The Endangered Species Act (ESA) is the subject of ongoing litigation over its dubious constitutionality. The 42-year-old law has failed to achieve its central goal of species recovery and has been the target of several reforms in Congress. The administration’s exploitation of the ESA to obstruct affordable energy production, along with the law’s inability to repopulate listed species, reflects the need to overhaul the federal government’s flawed conservation policies.

History and Purpose of the ESA

The ESA has had a dismal success rate since it was passed in 1973. Out of the over 2,200 listed species, only 29, or about one percent, have recovered and been delisted. When the Fish and Wildlife Service (FWS) or the National Marine Fisheries Service, the two agencies that administer the ESA, classify a species as threatened or endangered, they must also designate areas as “critical habitats” deemed essential for the species. Critical habitats can comprise any area, including public and private land. The government doesn’t technically seize the newly designated habitat, but the landowner is effectively prevented from using it.

The law forbids any “take” of endangered species, which means to “harass, harm, pursue, hunt, shoot, wound, kill, trap, capture, or collect, or attempt to engage in any such conduct.” Transgressions include protecting crops from being destroyed by protected animals, defending livestock against predators, or simply moving a Utah prairie dog off of a property.

A Tool to Block Energy Development

The listing process can potentially disrupt any industry that uses land for production, including ranching, agriculture, and mining. Oil and gas operations in an affected area can be immediately brought to a halt during the exploration, extraction, and development processes.

The ESA requires all federal agencies to ensure that any actions taken by the agency do not “jeopardize” endangered species or “adversely modify” critical habitats. This means that energy producers drilling on federal land or in offshore waters can potentially face delays, be required to purchase costly permits, and develop a conservation plan in order to extract oil and gas after a species is listed.

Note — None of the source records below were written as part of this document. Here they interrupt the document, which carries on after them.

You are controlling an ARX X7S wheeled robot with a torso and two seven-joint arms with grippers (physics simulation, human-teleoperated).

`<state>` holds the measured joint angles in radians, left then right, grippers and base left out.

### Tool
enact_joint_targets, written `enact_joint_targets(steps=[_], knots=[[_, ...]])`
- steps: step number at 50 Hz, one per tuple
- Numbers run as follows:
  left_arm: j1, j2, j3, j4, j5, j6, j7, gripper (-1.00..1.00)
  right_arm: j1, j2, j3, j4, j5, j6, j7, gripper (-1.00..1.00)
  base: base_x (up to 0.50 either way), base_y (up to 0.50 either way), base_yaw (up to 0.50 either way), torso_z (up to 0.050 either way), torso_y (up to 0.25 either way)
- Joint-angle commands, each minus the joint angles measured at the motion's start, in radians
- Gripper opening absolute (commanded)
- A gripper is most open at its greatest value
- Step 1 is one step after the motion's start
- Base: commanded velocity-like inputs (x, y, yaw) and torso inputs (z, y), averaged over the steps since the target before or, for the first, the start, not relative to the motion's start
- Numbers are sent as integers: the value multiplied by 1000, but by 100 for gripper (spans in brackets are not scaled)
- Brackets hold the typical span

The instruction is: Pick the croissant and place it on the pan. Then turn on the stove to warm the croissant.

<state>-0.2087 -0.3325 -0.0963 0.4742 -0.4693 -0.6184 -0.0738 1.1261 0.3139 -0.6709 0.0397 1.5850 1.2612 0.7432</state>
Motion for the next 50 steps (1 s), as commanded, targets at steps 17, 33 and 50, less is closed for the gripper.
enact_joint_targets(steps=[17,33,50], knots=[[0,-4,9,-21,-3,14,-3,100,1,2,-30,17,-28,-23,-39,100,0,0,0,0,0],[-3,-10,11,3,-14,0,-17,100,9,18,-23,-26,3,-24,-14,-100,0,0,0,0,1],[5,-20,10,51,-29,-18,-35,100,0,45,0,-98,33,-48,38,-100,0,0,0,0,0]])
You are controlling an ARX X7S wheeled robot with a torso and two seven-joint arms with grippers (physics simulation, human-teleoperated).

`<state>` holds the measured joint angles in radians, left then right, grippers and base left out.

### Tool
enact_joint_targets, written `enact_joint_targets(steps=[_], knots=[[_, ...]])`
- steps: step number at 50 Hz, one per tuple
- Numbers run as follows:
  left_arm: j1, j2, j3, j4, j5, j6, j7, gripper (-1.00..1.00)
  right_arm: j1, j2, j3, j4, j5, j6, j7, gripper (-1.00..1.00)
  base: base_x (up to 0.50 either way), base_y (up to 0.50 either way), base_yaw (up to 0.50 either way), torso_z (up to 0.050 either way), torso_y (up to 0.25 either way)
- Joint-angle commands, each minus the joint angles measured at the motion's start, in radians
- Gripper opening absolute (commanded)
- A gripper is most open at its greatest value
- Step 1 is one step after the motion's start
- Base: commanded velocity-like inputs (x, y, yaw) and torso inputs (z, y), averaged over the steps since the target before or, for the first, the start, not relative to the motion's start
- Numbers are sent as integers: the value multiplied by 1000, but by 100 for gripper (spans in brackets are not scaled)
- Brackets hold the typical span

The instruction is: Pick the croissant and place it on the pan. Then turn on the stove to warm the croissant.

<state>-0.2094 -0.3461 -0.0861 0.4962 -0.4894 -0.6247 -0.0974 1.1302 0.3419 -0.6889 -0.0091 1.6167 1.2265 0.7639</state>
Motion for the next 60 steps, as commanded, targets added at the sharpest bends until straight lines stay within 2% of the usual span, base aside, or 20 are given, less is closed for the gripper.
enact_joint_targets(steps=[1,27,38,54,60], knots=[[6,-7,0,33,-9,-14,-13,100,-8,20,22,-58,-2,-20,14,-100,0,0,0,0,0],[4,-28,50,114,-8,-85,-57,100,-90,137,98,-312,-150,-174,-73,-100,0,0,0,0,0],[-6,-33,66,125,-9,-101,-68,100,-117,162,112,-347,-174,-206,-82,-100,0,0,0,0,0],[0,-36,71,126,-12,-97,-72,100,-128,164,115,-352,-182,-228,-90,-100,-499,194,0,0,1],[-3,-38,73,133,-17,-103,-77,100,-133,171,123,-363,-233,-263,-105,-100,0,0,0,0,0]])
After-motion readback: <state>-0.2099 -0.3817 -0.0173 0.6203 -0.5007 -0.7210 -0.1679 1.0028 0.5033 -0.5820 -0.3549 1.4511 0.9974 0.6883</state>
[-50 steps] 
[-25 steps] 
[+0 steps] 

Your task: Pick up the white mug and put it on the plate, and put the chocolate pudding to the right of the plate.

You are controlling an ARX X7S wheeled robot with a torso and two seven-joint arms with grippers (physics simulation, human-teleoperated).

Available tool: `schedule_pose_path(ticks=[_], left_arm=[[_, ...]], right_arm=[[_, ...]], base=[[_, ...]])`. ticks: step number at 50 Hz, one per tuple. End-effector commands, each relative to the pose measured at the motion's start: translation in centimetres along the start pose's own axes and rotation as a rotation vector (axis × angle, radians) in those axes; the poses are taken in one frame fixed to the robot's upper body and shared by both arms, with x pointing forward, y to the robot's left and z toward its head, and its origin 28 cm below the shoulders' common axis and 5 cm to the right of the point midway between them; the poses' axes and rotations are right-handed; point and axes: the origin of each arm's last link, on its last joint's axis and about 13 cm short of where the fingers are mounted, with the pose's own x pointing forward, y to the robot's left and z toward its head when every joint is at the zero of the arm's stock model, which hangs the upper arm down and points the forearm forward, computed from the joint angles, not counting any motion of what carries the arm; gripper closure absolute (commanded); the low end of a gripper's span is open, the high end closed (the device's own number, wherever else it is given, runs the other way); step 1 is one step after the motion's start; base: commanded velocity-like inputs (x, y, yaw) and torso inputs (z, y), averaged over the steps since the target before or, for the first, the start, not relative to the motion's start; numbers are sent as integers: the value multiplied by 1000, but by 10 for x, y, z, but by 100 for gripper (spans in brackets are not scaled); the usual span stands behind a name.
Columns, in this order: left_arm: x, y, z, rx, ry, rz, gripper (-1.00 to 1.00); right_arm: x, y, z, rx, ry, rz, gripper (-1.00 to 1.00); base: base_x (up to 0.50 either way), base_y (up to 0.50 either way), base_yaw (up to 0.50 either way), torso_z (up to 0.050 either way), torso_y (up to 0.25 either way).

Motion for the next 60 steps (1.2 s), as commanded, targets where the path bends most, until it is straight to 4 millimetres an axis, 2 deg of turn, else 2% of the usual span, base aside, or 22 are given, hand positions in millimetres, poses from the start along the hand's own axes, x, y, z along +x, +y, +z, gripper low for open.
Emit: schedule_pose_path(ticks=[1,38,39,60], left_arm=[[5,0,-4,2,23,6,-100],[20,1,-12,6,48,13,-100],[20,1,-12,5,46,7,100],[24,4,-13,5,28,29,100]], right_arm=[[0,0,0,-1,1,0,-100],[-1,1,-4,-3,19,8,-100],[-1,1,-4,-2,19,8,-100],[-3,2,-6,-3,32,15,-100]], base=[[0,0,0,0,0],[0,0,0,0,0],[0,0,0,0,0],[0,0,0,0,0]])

The listing of the Dunes Sagebrush Lizard in Texas, for example, could have restricted drilling activity in the Permian Basin, an area responsible for over 20 percent of total U.S. oil production, but a voluntary conservation agreement between local parties and the government allowed the lizard to remain unlisted.

However, a species can still be listed even if local parties implement effective conservation plans. The ESA does not require the consideration of state information or economic data when deciding the listing of a species. The FWS listed the Lesser Prairie Chicken as a threatened species in 2014 despite an environmental mitigation cooperative of oil and gas producers across five-states, which should have rendered obstructive federal intervention unnecessary.

“Sue and Settle”

Several of these species are only being considered for listing due to frivolous lawsuits filed by environmentalist organizations such as the WildEarth Guardians. The Obama administration settled with many of these groups, and in 2011, mandated that 250 species be reviewed for listing by 2016. The increasingly litigious nature of the law could artificially inflate listed species, thus putting more commercial land, and energy production, at risk of closure due to the ESA. Eliminating domestic energy production is consistent with the goals of radical environmental groups such as WildEarth Guardians.

The increased scope of the ESA resulting from these lawsuits dovetails with the Obama administration’s ongoing policies to reduce the production affordable energy resources. Federal leasing for on- and offshore drilling in the last four years has substantially decreased since Obama took office, contributing to a 19 percent drop of oil and natural gas production on federal lands from 2009 – 2013. The ESA remains a powerful tool to slow down, or stop, affordable energy production on private lands.


The ESA is mistakenly considered by many to be the linchpin of preserving endangered species, but in fact its biggest role is to help environmentalists block energy production. The ESA’s opaque listing process allows the arbitrary listing of species, which can and has been used to obstruct oil and gas production. The administration’s motivations hide behind a façade of helping critters, like the American Burying Beatle, survive. In reality, endangered species haven’t recovered, the energy sector is being squeezed, and private landowners continue to be harassed due to the ESA. Effective conservation policy and a vibrant energy sector are not mutually exclusive, and federal environmental law should be modernized to reflect that.